Required work
Going through the records that follow, please count the lines with "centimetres" in them and give only the count.

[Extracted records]
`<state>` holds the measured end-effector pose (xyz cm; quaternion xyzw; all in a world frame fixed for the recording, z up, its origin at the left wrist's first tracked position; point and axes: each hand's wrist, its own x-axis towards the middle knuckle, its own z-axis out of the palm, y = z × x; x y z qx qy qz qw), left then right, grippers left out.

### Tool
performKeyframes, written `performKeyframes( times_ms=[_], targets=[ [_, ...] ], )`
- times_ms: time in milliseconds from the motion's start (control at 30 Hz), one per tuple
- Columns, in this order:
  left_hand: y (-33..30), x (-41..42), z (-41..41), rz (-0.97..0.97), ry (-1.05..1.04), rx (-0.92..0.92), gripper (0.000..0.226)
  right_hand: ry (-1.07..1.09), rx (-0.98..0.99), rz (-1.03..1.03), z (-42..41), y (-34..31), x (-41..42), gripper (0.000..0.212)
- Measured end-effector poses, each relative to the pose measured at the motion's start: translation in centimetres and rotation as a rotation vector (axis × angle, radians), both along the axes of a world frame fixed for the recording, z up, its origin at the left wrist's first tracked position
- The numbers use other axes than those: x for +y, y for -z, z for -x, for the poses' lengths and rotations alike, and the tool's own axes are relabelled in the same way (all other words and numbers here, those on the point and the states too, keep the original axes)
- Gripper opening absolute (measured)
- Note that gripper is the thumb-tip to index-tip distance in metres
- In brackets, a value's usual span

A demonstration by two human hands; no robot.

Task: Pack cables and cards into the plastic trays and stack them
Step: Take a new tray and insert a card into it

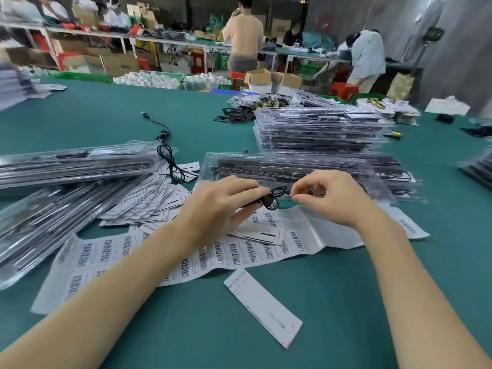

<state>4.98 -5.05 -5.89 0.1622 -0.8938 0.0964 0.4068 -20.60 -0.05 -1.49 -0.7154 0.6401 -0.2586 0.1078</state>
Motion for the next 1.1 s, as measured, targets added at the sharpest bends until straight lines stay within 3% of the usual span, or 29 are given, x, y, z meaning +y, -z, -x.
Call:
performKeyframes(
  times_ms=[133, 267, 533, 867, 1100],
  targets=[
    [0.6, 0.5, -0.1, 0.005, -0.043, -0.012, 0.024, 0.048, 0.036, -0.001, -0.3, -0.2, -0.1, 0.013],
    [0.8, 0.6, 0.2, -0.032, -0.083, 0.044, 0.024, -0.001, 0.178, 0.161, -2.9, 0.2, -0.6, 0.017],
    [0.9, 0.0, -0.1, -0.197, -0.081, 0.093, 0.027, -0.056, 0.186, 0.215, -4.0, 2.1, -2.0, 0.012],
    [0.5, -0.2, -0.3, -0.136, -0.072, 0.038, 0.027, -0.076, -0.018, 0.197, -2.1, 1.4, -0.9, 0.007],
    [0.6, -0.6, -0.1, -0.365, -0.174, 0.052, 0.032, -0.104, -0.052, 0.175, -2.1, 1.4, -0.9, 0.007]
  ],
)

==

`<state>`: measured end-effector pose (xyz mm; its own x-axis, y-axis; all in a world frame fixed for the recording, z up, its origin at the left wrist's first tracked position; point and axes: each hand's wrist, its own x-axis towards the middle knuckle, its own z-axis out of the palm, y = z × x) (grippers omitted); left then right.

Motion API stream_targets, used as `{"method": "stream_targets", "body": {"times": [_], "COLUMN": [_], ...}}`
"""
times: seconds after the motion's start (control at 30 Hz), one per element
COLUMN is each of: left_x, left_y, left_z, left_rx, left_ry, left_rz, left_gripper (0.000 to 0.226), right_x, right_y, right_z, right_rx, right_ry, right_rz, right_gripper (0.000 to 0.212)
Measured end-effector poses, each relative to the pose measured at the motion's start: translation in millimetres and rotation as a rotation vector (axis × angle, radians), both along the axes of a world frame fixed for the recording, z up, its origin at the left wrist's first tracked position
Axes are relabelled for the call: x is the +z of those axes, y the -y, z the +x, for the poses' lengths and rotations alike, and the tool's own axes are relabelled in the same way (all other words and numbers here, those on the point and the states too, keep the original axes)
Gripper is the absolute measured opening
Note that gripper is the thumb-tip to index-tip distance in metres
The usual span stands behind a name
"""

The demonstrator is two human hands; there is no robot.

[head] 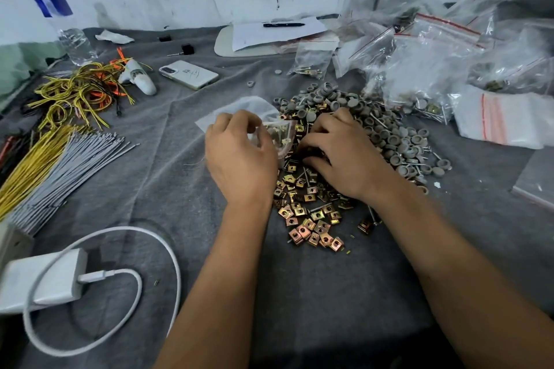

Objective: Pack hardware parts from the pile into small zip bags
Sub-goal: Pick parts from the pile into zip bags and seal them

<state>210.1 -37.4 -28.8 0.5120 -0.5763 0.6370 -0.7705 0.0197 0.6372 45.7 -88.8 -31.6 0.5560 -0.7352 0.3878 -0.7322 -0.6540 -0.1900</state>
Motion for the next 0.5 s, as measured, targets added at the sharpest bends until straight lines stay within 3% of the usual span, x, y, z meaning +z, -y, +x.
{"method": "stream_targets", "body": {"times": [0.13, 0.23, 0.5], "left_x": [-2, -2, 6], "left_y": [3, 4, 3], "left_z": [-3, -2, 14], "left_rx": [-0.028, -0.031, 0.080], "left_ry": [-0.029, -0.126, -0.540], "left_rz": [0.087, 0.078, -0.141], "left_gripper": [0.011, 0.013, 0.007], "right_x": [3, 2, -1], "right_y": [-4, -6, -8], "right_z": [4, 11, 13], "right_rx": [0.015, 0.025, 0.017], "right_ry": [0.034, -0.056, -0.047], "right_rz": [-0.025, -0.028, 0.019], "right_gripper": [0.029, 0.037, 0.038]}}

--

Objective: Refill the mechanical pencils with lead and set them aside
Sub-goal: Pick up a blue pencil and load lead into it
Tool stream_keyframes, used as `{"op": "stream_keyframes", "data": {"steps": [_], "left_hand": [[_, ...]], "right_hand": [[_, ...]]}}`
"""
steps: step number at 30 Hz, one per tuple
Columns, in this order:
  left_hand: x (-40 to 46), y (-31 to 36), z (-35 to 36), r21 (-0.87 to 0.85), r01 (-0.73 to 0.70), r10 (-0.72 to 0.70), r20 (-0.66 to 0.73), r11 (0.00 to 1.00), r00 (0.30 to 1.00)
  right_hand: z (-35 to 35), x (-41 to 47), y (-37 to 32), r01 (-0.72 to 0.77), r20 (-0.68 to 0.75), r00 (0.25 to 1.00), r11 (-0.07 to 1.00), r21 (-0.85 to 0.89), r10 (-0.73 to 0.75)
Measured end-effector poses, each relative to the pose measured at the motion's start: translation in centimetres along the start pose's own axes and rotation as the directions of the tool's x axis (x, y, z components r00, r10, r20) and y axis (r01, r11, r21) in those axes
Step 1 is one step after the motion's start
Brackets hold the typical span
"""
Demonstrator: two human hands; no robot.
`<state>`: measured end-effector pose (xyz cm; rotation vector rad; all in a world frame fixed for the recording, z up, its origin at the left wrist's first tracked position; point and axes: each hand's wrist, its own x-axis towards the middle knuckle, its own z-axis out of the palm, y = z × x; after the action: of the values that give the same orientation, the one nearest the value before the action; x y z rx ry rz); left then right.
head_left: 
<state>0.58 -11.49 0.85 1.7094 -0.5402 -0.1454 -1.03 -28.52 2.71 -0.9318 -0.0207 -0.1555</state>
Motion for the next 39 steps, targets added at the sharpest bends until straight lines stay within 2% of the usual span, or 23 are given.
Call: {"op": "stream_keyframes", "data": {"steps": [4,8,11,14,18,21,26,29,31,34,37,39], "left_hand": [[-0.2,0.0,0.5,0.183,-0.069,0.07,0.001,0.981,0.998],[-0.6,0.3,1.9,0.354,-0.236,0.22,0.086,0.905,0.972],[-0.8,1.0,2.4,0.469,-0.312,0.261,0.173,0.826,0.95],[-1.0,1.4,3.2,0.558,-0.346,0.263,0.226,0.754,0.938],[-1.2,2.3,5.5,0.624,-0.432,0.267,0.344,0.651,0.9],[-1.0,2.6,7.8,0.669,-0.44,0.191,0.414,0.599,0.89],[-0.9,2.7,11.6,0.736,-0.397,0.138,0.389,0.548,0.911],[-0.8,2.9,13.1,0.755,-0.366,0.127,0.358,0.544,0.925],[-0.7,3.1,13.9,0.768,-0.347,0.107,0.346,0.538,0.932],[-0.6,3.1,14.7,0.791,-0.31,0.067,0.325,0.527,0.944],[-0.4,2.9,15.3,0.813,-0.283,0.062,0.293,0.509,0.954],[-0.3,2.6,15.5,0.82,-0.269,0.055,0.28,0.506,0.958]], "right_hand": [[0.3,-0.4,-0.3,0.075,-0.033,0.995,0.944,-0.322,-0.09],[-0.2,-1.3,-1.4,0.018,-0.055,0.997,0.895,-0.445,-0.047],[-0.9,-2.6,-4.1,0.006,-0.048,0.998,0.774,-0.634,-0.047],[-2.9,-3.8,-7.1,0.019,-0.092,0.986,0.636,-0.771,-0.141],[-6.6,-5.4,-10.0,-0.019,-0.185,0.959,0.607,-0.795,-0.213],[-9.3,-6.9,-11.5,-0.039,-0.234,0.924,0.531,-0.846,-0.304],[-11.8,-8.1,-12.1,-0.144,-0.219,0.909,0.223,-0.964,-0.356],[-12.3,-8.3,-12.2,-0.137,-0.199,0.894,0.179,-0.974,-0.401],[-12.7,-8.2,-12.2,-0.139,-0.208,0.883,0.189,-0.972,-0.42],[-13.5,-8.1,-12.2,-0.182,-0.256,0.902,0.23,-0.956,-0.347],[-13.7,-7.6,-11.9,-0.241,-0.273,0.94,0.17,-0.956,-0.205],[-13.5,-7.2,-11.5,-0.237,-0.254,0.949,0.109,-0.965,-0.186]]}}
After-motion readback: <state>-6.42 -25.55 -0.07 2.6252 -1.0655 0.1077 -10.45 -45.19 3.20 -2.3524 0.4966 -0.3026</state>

Written solution
2